The main PTEN substrate has proved to be phosphatidyl inositol (3,4,5)-triphosphate (PIP-3) (Myers and Tonks, 1997). Previously, it has been shown that glioma cells lacking wild-type PTEN are characterised by elevated levels of PIP-3 (Li and Sun, 1998). As a consequence, the activity of protein kinase B (PKB/Akt) was found to be elevated, resulting in prevention of apoptosis and increased proliferation. Our results fit this picture in that U87MG cells stably transfected with the R234Q mutant PTEN also show increased proliferation and increased constitutive PKB activity.

One of the main functions of PTEN is to keep PIP-3 levels low. Loss of PTEN function results in increased PIP-3 levels, leading to hyperactive PKB/Akt. The mutation we have found may similarly affect PTEN activity, finally resulting in increased PKB activity, increased cell proliferation, and diminished apoptosis.

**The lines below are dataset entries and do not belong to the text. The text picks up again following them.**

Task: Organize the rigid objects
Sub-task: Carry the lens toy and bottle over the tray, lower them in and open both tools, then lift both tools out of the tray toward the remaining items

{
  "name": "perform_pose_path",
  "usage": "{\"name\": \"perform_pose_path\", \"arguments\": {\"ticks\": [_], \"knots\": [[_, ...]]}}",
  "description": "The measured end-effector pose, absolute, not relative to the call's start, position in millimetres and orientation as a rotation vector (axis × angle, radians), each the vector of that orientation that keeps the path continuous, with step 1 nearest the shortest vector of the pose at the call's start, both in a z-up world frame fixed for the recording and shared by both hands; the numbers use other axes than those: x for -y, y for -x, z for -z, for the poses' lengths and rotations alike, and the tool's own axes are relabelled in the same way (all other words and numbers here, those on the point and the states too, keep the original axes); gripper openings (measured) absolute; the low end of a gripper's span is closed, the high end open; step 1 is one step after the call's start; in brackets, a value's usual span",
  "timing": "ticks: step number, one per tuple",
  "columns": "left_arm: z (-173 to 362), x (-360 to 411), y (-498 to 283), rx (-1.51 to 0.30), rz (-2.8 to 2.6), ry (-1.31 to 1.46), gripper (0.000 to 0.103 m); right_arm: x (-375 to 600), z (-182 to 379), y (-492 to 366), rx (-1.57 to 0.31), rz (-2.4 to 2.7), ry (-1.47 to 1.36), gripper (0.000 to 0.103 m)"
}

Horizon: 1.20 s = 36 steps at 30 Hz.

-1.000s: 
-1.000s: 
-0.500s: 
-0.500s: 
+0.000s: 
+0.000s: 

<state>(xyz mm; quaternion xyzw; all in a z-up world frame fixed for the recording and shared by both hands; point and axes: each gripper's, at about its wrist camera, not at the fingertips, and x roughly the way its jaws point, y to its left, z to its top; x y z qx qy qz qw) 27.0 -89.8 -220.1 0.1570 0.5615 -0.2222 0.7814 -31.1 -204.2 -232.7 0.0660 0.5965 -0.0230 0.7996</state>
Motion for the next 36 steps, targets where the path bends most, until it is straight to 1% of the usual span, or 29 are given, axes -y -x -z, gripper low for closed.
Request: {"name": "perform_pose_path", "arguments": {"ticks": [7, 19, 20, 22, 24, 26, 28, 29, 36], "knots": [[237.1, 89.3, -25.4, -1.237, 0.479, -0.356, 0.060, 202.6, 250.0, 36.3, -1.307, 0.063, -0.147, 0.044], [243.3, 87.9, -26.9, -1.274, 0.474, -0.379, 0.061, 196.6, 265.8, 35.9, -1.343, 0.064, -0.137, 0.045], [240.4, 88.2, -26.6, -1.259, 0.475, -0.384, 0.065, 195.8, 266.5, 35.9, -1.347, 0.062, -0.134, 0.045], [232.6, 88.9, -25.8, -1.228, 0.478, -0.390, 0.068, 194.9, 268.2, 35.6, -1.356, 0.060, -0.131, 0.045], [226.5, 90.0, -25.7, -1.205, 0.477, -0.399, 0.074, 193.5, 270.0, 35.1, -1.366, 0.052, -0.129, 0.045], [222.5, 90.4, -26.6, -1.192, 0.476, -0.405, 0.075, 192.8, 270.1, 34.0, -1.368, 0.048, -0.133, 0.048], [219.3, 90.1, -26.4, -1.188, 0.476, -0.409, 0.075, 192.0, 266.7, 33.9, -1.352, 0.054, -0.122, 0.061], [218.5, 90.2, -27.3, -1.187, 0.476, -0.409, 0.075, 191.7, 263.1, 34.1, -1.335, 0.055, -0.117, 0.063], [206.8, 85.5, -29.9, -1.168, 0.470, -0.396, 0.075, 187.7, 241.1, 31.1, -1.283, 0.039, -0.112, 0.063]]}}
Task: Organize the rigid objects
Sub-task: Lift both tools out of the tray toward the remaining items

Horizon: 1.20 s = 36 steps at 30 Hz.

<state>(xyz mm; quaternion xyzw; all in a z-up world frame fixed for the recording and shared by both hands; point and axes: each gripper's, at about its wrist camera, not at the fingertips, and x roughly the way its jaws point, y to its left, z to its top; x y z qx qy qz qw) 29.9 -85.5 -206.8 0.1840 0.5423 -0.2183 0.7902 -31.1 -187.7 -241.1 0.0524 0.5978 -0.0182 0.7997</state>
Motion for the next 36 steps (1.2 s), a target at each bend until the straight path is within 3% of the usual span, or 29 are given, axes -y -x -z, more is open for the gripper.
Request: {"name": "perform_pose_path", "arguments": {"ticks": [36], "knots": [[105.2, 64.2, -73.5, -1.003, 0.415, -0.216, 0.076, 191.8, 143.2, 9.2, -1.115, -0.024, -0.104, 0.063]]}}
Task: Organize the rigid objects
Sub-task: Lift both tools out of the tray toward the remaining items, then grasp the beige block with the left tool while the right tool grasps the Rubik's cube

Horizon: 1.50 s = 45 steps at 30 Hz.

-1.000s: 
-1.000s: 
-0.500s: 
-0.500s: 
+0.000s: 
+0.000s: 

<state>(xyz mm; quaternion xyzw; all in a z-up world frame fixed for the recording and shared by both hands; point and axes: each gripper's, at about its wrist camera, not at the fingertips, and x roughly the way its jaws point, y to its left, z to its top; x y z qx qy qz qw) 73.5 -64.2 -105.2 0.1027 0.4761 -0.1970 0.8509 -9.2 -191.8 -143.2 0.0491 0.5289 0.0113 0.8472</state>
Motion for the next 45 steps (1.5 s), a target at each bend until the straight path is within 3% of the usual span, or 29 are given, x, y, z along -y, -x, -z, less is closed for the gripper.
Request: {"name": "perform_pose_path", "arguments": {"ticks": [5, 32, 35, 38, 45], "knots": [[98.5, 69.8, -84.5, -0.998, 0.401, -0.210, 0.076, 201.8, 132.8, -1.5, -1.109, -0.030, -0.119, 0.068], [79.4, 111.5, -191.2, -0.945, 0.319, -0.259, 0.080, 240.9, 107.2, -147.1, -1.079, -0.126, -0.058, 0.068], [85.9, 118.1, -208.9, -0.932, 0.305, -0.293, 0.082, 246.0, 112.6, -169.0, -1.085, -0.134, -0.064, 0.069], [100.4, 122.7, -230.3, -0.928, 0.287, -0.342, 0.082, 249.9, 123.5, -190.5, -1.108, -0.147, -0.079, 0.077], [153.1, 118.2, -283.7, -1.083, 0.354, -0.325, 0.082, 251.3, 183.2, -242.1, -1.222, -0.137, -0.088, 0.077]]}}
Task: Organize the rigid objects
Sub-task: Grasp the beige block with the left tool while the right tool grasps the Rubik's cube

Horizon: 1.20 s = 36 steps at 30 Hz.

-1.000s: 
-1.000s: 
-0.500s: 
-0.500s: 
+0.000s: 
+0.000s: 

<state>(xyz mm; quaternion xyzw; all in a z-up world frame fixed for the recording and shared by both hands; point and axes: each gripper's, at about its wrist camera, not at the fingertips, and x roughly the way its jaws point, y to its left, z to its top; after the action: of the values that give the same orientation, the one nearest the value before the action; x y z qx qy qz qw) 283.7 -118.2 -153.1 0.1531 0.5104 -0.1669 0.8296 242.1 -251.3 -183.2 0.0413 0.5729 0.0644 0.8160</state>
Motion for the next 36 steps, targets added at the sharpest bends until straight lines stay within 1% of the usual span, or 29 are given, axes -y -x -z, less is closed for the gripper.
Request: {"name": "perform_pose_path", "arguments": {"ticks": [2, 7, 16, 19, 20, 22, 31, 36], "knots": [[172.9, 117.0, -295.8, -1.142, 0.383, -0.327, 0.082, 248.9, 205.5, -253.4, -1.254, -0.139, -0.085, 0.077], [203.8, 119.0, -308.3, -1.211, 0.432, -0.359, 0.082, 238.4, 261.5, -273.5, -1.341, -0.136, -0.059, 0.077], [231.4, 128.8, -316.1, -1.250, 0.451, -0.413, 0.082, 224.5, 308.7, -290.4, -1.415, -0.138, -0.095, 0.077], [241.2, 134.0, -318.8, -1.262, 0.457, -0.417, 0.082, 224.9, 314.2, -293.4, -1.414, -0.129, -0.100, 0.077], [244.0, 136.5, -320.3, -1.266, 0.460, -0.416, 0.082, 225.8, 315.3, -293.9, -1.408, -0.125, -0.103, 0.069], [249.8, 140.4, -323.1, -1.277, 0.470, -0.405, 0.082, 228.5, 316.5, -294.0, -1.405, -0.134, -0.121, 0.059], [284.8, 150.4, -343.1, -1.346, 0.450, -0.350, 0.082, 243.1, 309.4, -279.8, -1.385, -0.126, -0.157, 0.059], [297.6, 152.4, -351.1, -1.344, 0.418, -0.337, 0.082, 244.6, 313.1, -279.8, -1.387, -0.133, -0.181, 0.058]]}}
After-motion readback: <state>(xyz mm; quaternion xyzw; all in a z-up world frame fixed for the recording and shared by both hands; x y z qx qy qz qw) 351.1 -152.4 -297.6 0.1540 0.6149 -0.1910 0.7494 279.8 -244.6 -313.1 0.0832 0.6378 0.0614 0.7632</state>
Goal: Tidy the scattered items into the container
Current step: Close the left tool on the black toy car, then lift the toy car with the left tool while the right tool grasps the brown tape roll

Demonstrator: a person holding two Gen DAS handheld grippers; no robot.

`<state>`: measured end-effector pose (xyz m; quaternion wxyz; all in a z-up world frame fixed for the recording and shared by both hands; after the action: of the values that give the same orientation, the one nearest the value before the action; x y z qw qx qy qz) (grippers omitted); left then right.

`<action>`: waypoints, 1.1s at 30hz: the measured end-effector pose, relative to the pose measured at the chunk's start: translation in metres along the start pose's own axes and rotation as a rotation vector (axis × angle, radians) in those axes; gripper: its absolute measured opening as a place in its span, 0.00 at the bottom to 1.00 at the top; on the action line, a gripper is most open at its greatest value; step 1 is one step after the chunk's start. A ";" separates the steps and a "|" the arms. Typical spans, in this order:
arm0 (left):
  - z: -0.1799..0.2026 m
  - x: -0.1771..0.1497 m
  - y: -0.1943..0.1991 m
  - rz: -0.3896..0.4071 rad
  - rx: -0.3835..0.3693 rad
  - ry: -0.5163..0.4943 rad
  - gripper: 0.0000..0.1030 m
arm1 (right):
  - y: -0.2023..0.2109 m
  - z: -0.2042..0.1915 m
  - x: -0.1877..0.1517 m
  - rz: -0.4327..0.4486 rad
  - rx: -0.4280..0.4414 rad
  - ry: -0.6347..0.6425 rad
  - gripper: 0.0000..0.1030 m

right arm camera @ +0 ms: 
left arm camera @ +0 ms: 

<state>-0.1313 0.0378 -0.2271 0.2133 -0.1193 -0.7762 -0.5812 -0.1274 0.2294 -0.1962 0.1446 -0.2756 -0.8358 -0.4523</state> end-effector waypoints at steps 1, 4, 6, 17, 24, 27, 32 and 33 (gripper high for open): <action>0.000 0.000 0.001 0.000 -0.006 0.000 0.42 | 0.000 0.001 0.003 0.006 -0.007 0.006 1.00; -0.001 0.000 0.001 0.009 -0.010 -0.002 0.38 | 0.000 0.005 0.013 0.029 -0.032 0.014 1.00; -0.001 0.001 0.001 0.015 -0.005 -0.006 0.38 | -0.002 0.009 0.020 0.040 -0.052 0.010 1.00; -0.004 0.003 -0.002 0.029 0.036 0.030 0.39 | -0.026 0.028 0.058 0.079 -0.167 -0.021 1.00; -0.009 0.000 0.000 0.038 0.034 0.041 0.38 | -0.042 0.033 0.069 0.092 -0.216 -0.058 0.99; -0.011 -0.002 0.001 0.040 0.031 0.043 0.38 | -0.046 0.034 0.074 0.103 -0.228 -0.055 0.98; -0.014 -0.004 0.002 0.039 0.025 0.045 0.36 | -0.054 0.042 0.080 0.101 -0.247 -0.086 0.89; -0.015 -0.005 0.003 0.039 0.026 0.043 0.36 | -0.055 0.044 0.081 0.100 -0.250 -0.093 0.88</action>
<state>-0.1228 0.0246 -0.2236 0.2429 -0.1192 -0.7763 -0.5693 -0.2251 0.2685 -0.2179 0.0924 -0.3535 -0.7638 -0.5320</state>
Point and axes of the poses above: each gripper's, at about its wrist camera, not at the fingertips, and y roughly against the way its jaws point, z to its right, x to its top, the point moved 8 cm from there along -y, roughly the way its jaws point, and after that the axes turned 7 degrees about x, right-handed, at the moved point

Not many PTEN mutations described in the literature have been associated with the C-2 domain, although Lee et al (1999) reported that mutagenesis of the C-2 domain reduced the tumour suppressive activity of PTEN. Our findings are consistent with these results. It is tempting to speculate, based on the X-ray crystallography model of PTEN (see Figure 6), that the C-2 loop can associate with other proteins. Interestingly the mutation is exactly in the middle of the loop, at a site readily accessible for interaction with other molecules. Future research will undoubtedly identify such C-2 domain-interacting molecules, most likely further explaining the oncogenic nature of the PTEN mutation we have described here. It has been proposed that mutation of basic residues in the C-2 domain reduces the membrane affinity of PTEN and its ability to suppress the growth of glioma tumour cells (Lee et al, 1999).

Figure 6
figure 6

Three-dimensional structure of PTEN, showing the location of the mutation. The mutated amino acid is depicted in yellow in the C-2 domain (green). The substrate binding site of PTEN, located in the phosphatase domain (blue), is shown in red. The model of the PTEN structure is based on Protein Bank code Id5r (Podsypanina et al, 1999).

Full size image

Germline mutations of the PTEN gene are responsible for several inherited conditions, including Cowden disease, Bannayan-Zonana syndrome and Lhermitte-Duclos disease. Here we present a patient with a heterozygous PTEN germline mutation but with no signs of any of these disorders. The patient had an oligodendroglioma, and, in the past, a benign meningioma. The PTEN gene is a tumour suppressor gene and inactivation of both alleles is required for neoplastic transformation. An inherited mutation in one allele with somatic loss of the second allele may result in oncogenesis. Loss of the second allele in human gliomas often occurs by deletion of a part of chromosome 10. However, no LOH could be detected in tumour-derived DNA samples. Inactivation of PTEN by a somatic point mutation could also be excluded, since sequencing of all PTEN coding exons in tumour DNA revealed no changes other than the Arg234Gln germline mutation. One may hypothesise that promoter hypermethylation might function as the second hit at the PTEN gene in the genesis of the patient's tumour. Alternatively, a somatic point mutation could be present in the regulatory sequences of the gene. On the other hand, it has been reported that in a mouse model, inactivation of one PTEN allele has important consequences for cell survival and proliferation (Di Cristofano et al, 1999). This suggests that PTEN haplo-insufficiency could be an important factor in cell transformation.